Contrary to what's indicated in the report, this change is in fact a
significant slowdown (or rather, will be when other problems get fixed).

The open3 microbenchmark issues open + close in a loop on the same file.

On the stock kernel the some of the problem is false-sharing within
struct inode.

The biggest bottleneck is lockref manipulation:
- there is lockref acquire and release happening *twice* instead of just
  once
- the lockref facility is prone to degrading to operation under a
  spinlock and staying there when microbenchmarked. you can see on the
  profile this does happen here

evm also used to pop up, which I patched away in 699ae6241920b0fa ("evm:
stop avoidably reading i_writecount in evm_file_release")

Your patch adds a mutex which adds 2 atomics to the fast path (so slows
down single-threaded operation) and more importantly adds a
serialization point for multithreaded operation.

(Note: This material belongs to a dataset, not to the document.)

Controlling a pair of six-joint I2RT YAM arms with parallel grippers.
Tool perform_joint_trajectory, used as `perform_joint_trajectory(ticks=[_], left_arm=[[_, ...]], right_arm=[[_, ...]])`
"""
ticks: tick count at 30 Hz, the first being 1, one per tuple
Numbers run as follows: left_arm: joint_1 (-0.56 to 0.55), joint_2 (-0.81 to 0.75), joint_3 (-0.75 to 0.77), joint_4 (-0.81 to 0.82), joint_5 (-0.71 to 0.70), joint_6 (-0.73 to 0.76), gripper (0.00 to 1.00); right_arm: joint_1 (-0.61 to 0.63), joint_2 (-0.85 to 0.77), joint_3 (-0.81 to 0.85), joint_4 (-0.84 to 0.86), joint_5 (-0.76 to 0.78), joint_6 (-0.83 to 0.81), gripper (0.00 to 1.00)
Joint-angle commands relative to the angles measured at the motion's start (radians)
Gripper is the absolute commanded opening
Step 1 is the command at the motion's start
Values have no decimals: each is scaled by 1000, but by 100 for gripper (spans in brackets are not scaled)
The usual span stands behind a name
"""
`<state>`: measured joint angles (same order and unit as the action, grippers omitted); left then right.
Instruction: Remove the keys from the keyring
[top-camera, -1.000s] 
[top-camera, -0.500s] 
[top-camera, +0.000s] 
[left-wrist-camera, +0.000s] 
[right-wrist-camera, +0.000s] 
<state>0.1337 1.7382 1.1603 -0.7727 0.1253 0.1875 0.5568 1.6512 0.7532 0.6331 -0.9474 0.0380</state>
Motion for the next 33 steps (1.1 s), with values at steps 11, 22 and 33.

In this case the resulting contention helps decrease the loss of
performance in lockref and that's how there is an apparent win.

I have a WIP patch to move dentries away from using lockref, which will
in turn avoid the degradation. Should it land, the mutex added here will
be the new bottleneck.

It needs to be avoided by default. Do you *need* to test the condition
in evm_file_release() with the lock held? Perhaps initial test can be
done without and redone after acquiring it?